### ASSIGNMENT:
Show every line of the data that contains the string "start".
[[ STORED DATA open ]]
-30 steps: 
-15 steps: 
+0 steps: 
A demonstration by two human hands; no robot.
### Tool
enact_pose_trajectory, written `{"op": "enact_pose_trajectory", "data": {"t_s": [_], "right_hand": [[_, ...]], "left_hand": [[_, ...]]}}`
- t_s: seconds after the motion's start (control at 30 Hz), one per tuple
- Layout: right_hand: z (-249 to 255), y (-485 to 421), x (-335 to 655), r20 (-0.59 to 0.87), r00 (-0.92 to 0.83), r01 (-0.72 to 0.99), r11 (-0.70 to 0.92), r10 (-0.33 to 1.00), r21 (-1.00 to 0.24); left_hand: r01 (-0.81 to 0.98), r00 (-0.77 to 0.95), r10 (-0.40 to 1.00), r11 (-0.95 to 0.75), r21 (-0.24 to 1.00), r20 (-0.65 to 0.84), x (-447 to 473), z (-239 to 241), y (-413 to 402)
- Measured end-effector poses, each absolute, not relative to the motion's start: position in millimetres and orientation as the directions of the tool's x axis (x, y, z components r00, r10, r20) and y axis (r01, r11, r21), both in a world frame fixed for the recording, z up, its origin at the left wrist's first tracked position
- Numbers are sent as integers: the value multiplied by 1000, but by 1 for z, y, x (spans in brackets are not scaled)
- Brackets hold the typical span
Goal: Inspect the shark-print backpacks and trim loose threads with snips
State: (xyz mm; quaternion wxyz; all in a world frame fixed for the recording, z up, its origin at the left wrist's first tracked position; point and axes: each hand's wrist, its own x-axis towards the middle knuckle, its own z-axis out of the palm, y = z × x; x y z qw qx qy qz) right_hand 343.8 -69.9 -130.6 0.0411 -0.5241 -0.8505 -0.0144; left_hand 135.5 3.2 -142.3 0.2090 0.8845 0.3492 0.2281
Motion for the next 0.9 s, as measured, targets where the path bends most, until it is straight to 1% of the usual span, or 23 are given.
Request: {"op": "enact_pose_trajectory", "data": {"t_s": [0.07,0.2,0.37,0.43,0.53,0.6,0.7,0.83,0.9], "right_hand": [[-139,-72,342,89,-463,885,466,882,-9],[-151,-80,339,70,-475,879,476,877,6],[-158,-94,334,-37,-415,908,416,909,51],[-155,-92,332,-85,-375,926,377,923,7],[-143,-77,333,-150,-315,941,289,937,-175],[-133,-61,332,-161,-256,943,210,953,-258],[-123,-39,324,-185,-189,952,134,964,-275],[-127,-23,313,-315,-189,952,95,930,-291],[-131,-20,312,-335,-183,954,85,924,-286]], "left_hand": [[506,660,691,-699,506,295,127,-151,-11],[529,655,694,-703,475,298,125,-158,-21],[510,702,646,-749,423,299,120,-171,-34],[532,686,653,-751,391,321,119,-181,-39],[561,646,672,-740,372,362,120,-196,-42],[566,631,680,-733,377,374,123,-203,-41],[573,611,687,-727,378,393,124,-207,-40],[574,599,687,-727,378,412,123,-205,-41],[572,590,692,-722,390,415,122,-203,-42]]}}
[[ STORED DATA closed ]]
### RESULT OF THE EXERCISE:
- t_s: seconds after the motion's start (control at 30 Hz), one per tuple
- Measured end-effector poses, each absolute, not relative to the motion's start: position in millimetres and orientation as the directions of the tool's x axis (x, y, z components r00, r10, r20) and y axis (r01, r11, r21), both in a world frame fixed for the recording, z up, its origin at the left wrist's first tracked position

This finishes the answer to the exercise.